— What you need to do —
The full data must be written out exactly, with every line included.

— Listed records —
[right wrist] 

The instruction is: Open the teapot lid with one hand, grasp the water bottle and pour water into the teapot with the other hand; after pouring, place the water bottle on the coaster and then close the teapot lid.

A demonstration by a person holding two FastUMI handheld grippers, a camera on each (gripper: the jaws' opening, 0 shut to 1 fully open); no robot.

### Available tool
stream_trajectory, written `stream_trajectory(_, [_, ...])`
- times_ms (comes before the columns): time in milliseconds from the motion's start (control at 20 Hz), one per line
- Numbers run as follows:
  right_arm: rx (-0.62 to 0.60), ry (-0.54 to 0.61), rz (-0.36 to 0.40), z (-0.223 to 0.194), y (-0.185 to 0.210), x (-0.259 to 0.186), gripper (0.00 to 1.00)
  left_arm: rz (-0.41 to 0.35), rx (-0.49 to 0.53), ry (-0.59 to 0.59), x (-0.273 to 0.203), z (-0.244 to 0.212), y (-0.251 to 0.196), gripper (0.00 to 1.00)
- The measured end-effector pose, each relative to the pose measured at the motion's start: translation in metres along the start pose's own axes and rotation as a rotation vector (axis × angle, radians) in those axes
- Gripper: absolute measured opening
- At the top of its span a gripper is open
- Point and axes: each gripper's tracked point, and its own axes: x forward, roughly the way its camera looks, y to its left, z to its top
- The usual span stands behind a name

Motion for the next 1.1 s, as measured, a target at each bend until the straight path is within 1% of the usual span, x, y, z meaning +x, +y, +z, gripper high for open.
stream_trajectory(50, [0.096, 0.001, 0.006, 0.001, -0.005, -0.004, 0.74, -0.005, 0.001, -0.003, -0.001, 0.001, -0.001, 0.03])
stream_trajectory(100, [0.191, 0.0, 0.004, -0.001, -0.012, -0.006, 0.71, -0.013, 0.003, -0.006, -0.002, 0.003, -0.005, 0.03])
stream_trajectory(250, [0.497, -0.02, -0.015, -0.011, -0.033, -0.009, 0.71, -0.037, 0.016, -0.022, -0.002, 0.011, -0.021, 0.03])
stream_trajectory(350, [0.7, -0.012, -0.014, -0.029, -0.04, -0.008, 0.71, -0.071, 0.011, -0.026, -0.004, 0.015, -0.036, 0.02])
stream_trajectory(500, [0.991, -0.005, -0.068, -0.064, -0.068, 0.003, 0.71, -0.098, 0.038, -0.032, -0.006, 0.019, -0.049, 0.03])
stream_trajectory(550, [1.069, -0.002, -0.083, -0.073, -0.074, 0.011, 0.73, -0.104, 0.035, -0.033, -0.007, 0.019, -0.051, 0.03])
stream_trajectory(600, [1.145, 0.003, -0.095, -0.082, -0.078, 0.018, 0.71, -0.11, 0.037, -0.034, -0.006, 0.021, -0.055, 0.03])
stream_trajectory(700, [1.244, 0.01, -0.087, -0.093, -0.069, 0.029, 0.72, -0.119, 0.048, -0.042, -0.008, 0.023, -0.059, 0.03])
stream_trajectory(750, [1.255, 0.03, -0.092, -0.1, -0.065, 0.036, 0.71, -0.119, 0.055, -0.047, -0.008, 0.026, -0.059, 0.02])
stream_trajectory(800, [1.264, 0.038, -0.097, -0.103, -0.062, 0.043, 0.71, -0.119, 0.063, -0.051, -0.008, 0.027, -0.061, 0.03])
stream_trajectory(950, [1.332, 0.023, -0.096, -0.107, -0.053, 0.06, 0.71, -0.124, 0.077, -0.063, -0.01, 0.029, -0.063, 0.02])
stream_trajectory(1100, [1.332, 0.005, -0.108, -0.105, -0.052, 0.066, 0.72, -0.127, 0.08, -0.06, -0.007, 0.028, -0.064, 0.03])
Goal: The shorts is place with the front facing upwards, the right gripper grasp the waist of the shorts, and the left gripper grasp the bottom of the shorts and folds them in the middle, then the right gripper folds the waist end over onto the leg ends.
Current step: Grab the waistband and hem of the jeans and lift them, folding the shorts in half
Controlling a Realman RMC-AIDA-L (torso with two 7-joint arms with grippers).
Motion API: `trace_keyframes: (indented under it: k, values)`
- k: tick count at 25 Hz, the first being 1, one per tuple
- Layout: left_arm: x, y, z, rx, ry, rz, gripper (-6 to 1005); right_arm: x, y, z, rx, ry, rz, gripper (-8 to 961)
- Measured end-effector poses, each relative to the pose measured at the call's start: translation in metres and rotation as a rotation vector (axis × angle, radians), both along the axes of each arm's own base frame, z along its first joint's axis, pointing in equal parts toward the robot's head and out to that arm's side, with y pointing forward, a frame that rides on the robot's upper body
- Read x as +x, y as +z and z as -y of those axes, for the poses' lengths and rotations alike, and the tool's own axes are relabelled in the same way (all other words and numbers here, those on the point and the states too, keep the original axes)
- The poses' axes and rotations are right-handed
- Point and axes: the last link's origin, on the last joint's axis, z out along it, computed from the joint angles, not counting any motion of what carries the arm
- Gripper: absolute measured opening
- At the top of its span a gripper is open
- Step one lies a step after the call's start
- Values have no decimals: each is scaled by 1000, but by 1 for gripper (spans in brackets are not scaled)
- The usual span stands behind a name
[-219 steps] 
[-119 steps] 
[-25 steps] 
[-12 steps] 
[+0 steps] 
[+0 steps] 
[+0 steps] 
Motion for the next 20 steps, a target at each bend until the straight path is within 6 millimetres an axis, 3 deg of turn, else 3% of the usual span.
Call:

— Answer space —
[right wrist] 

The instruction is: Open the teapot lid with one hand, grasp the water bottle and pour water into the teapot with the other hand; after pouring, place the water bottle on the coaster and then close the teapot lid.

A demonstration by a person holding two FastUMI handheld grippers, a camera on each (gripper: the jaws' opening, 0 shut to 1 fully open); no robot.

### Available tool
stream_trajectory, written `stream_trajectory(_, [_, ...])`
- times_ms (comes before the columns): time in milliseconds from the motion's start (control at 20 Hz), one per line
- Numbers run as follows:
  right_arm: rx (-0.62 to 0.60), ry (-0.54 to 0.61), rz (-0.36 to 0.40), z (-0.223 to 0.194), y (-0.185 to 0.210), x (-0.259 to 0.186), gripper (0.00 to 1.00)
  left_arm: rz (-0.41 to 0.35), rx (-0.49 to 0.53), ry (-0.59 to 0.59), x (-0.273 to 0.203), z (-0.244 to 0.212), y (-0.251 to 0.196), gripper (0.00 to 1.00)
- The measured end-effector pose, each relative to the pose measured at the motion's start: translation in metres along the start pose's own axes and rotation as a rotation vector (axis × angle, radians) in those axes
- Gripper: absolute measured opening
- At the top of its span a gripper is open
- Point and axes: each gripper's tracked point, and its own axes: x forward, roughly the way its camera looks, y to its left, z to its top
- The usual span stands behind a name

Motion for the next 1.1 s, as measured, a target at each bend until the straight path is within 1% of the usual span, x, y, z meaning +x, +y, +z, gripper high for open.
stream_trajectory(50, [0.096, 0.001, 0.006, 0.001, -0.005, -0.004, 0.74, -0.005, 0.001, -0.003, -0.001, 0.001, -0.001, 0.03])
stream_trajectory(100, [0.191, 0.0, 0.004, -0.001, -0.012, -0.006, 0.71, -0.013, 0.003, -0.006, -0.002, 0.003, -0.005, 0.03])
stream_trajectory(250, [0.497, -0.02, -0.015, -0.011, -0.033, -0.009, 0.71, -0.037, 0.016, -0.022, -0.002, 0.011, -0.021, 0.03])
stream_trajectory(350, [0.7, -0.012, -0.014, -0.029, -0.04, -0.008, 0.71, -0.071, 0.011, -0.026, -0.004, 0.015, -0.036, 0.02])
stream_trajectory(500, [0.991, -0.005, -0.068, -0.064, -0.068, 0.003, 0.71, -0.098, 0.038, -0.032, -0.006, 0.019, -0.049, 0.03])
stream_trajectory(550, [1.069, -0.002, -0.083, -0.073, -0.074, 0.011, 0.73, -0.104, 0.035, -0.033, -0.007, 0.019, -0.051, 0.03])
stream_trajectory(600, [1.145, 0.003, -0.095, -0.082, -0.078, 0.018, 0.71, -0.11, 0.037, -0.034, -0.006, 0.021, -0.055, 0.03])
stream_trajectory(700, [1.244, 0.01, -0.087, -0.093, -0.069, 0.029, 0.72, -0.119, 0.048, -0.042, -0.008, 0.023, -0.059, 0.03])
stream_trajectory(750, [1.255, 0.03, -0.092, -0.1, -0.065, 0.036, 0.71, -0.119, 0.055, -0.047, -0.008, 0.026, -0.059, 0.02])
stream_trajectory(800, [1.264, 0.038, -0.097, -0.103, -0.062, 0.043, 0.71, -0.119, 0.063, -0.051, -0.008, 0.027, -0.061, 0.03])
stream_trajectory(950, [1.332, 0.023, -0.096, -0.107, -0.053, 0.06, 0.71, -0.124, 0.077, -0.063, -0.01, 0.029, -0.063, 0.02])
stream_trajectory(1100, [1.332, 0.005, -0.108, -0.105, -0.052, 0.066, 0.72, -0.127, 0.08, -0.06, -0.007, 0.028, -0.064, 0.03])
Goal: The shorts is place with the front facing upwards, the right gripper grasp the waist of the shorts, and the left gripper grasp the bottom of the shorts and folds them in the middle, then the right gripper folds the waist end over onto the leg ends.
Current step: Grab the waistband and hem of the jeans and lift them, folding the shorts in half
Controlling a Realman RMC-AIDA-L (torso with two 7-joint arms with grippers).
Motion API: `trace_keyframes: (indented under it: k, values)`
- k: tick count at 25 Hz, the first being 1, one per tuple
- Layout: left_arm: x, y, z, rx, ry, rz, gripper (-6 to 1005); right_arm: x, y, z, rx, ry, rz, gripper (-8 to 961)
- Measured end-effector poses, each relative to the pose measured at the call's start: translation in metres and rotation as a rotation vector (axis × angle, radians), both along the axes of each arm's own base frame, z along its first joint's axis, pointing in equal parts toward the robot's head and out to that arm's side, with y pointing forward, a frame that rides on the robot's upper body
- Read x as +x, y as +z and z as -y of those axes, for the poses' lengths and rotations alike, and the tool's own axes are relabelled in the same way (all other words and numbers here, those on the point and the states too, keep the original axes)
- The poses' axes and rotations are right-handed
- Point and axes: the last link's origin, on the last joint's axis, z out along it, computed from the joint angles, not counting any motion of what carries the arm
- Gripper: absolute measured opening
- At the top of its span a gripper is open
- Step one lies a step after the call's start
- Values have no decimals: each is scaled by 1000, but by 1 for gripper (spans in brackets are not scaled)
- The usual span stands behind a name
[-219 steps] 
[-119 steps] 
[-25 steps] 
[-12 steps] 
[+0 steps] 
[+0 steps] 
[+0 steps] 
Motion for the next 20 steps, a target at each bend until the straight path is within 6 millimetres an axis, 3 deg of turn, else 3% of the usual span.
Call:

No additional output is needed.